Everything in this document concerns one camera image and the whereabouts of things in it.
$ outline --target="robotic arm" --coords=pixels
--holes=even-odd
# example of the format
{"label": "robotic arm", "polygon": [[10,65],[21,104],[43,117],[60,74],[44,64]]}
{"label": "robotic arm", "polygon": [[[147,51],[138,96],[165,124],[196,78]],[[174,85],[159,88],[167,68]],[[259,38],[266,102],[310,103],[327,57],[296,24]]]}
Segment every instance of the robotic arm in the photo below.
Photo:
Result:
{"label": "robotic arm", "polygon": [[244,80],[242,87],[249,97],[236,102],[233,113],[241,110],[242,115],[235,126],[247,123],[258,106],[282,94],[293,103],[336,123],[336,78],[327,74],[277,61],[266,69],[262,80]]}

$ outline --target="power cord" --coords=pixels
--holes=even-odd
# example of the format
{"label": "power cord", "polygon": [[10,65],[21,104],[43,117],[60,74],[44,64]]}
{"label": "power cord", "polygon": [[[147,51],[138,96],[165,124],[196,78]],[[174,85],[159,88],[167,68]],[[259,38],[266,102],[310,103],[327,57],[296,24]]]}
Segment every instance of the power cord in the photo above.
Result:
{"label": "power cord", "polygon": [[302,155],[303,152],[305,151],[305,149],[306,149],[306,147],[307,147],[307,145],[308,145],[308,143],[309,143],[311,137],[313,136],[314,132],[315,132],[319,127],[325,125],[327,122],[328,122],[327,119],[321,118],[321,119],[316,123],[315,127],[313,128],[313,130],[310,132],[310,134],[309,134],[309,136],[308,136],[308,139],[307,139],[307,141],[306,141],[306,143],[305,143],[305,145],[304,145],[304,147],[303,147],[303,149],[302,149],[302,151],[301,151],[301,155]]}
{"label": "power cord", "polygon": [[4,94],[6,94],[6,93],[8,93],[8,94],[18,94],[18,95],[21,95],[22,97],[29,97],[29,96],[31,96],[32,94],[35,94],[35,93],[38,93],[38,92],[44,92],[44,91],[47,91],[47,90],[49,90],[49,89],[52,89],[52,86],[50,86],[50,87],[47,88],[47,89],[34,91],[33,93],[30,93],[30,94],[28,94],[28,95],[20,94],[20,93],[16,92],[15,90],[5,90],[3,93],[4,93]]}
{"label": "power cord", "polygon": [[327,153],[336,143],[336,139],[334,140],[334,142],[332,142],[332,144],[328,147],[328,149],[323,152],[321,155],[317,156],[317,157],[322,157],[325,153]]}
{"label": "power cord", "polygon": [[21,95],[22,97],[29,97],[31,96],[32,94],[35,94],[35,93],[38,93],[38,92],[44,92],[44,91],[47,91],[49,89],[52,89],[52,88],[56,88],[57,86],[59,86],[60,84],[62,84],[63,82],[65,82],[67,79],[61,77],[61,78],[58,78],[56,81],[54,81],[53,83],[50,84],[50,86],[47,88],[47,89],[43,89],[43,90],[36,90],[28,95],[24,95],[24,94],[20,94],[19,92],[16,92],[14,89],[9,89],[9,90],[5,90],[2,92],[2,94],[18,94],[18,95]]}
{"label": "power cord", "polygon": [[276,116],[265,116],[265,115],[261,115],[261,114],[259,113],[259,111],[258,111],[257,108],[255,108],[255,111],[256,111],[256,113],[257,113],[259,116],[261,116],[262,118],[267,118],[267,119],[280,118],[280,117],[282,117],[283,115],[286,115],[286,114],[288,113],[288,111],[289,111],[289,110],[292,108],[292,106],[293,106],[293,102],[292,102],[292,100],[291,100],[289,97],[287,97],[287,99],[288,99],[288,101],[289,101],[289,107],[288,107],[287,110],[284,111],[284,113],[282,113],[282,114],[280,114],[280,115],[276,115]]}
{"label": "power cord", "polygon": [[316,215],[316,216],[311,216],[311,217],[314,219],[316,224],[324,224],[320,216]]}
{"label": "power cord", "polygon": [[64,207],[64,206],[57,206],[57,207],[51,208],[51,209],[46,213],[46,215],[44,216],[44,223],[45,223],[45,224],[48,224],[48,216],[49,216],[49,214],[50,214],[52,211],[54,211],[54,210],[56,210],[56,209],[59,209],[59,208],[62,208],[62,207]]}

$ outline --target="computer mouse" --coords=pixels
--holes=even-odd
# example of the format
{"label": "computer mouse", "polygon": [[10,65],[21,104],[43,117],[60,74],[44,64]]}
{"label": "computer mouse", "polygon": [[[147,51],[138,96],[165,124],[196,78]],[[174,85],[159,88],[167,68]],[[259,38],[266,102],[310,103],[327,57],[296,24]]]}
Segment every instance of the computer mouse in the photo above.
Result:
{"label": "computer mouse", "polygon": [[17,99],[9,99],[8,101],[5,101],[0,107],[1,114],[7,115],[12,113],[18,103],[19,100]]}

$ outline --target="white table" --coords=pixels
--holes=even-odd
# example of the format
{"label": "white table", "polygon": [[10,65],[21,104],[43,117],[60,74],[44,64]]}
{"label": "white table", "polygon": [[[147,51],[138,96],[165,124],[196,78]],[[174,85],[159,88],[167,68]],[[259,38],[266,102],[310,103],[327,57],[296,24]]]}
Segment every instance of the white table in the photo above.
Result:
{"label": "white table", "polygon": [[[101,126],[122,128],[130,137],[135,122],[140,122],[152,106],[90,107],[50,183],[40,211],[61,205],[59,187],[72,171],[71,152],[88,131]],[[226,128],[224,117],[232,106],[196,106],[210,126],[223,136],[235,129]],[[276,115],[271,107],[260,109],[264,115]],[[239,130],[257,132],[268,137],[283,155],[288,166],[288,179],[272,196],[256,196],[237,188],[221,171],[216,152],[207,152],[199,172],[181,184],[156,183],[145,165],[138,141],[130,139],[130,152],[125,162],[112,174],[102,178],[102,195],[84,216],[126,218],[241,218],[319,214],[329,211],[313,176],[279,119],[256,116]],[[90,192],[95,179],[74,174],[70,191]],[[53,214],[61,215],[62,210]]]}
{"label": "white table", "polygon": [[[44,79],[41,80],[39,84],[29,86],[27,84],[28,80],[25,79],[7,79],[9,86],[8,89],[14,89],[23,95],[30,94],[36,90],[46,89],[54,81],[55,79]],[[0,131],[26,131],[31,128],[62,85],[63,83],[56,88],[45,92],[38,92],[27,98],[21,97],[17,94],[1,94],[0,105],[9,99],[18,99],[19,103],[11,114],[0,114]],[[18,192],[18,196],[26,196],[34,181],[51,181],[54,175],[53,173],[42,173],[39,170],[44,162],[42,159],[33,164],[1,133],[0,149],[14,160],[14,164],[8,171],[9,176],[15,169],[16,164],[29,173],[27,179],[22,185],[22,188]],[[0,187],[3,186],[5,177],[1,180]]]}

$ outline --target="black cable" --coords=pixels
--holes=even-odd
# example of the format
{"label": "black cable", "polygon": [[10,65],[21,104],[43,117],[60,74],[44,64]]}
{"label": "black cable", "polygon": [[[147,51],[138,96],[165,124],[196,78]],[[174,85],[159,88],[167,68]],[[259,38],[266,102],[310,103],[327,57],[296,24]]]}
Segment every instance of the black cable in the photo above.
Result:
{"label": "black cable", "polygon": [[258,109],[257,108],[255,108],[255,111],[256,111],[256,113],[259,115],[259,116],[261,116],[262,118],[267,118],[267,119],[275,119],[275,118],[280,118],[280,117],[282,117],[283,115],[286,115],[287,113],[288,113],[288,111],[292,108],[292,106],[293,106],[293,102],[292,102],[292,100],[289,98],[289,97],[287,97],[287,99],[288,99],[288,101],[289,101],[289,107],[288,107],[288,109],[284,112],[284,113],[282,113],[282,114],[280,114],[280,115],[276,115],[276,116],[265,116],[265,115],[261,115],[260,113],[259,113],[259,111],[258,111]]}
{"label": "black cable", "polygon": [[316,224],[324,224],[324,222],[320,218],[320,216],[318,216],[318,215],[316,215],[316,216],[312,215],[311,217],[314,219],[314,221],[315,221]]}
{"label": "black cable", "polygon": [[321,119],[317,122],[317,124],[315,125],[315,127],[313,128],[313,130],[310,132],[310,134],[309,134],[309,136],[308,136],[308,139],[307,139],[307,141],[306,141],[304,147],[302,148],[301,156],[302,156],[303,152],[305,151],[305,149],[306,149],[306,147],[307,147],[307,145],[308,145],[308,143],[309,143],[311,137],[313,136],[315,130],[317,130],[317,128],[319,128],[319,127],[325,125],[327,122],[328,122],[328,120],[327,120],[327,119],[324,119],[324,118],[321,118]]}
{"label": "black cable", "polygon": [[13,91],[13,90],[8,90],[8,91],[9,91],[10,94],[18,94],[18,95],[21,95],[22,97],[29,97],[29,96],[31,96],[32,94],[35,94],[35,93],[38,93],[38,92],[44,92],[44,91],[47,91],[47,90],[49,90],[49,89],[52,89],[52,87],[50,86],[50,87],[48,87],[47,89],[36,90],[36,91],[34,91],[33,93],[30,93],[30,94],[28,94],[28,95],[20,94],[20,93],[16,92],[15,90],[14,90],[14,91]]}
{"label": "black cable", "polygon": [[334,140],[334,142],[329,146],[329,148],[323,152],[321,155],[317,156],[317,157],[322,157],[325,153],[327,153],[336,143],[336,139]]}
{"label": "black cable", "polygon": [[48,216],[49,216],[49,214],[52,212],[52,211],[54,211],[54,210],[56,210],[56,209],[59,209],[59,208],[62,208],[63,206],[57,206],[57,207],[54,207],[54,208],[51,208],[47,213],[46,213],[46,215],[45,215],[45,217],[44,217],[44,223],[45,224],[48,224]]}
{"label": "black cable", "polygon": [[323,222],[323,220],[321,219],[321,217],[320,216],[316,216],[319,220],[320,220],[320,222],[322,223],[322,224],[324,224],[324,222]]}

==

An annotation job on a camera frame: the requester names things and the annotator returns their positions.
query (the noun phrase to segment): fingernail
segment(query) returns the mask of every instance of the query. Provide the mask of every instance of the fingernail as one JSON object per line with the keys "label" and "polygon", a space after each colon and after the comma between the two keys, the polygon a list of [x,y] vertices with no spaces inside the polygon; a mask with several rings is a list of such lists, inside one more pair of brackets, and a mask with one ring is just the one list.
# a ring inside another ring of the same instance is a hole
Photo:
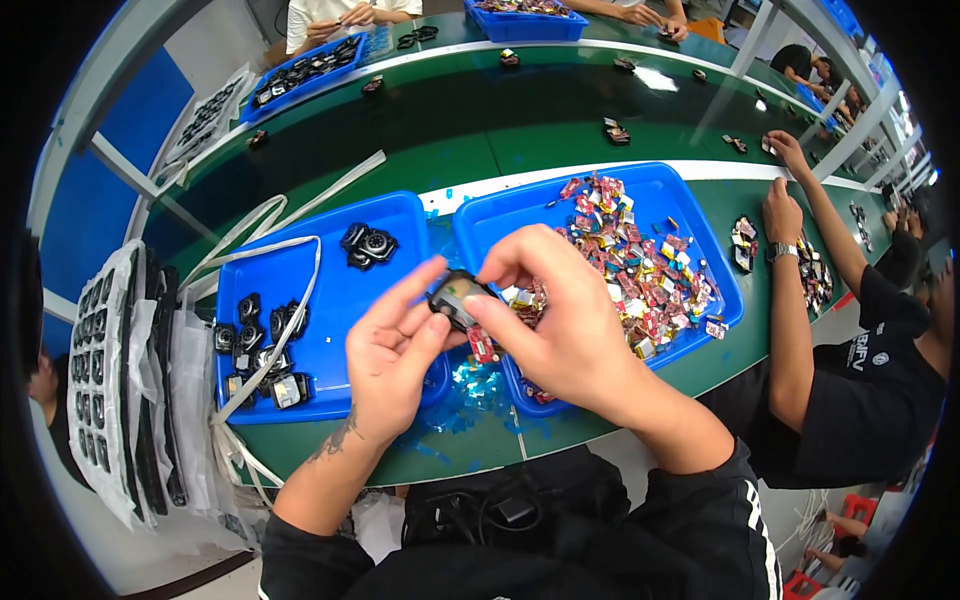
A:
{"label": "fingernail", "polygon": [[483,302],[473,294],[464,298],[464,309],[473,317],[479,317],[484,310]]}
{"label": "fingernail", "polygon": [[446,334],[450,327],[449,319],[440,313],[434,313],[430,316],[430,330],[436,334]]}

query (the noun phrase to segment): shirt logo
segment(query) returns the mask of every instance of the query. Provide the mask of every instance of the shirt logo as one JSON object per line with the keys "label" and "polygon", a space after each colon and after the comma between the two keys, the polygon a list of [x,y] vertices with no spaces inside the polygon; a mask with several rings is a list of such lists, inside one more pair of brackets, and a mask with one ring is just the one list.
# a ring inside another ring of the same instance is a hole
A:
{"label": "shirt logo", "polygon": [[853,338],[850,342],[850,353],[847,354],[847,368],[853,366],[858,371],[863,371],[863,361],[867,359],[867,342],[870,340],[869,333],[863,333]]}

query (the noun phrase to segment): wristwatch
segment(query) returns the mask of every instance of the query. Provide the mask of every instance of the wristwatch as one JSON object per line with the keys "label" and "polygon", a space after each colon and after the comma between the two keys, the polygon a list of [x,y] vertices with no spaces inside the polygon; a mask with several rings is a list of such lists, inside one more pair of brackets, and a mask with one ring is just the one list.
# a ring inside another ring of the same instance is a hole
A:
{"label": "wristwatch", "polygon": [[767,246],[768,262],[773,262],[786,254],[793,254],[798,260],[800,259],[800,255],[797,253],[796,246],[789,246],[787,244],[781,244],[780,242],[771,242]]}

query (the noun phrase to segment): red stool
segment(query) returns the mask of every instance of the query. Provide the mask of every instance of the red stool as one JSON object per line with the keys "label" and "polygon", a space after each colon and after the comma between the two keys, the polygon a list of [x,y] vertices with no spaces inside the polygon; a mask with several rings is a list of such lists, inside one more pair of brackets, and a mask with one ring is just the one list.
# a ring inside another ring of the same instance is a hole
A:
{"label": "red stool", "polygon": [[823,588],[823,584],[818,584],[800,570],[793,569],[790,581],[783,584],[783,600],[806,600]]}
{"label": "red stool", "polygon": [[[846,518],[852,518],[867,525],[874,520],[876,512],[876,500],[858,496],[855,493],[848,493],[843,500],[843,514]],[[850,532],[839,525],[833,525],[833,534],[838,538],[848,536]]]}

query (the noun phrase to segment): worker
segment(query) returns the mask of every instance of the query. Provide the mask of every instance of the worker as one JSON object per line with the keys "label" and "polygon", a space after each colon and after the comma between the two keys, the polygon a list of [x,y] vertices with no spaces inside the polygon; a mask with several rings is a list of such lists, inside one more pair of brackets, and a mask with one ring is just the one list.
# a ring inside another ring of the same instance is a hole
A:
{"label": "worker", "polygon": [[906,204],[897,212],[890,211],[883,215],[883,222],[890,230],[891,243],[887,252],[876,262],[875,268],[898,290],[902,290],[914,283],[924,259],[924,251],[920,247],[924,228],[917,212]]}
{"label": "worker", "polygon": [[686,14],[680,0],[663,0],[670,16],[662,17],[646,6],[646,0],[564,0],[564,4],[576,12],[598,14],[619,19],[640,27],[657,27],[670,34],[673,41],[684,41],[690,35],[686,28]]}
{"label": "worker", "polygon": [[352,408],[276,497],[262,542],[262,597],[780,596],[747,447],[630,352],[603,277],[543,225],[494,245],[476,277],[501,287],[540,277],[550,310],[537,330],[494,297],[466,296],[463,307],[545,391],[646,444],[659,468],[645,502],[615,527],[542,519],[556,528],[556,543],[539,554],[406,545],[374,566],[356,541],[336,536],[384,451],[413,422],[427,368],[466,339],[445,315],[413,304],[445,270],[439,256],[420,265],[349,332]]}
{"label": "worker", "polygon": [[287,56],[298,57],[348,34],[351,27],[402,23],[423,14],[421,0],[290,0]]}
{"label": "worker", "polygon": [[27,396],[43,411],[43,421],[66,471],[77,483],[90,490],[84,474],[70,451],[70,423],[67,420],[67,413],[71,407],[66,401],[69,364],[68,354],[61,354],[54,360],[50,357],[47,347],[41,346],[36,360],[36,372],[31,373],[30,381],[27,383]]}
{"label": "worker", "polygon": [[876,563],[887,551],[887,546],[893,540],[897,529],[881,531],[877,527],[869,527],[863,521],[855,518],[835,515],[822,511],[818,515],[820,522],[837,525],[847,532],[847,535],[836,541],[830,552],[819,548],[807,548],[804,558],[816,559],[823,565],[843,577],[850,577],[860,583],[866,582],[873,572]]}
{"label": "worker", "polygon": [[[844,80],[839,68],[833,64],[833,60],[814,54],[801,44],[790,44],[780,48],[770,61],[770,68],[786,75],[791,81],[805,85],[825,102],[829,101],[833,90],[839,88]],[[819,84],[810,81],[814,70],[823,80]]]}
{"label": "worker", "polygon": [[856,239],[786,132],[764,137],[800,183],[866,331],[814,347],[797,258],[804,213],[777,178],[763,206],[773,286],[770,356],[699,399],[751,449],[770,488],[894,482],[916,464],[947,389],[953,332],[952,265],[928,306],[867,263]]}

-- What you should do --
Output only an exact transcription of the lines above from the one with "Segment every instance of the robotic" up to and including the one with "Segment every instance of the power".

-- Exercise output --
Segment every instance of the robotic arm in the photo below.
Photo:
Result:
{"label": "robotic arm", "polygon": [[244,80],[242,87],[249,97],[236,102],[233,113],[241,110],[242,115],[235,126],[247,123],[258,106],[282,94],[293,103],[336,123],[336,78],[327,74],[277,61],[266,69],[262,80]]}

$ outline --target="power cord" --coords=pixels
--holes=even-odd
# example of the format
{"label": "power cord", "polygon": [[10,65],[21,104],[43,117],[60,74],[44,64]]}
{"label": "power cord", "polygon": [[[147,51],[138,96],[165,124],[196,78]],[[174,85],[159,88],[167,68]],[[259,38],[266,102],[310,103],[327,57],[296,24]]]}
Segment every instance of the power cord in the photo above.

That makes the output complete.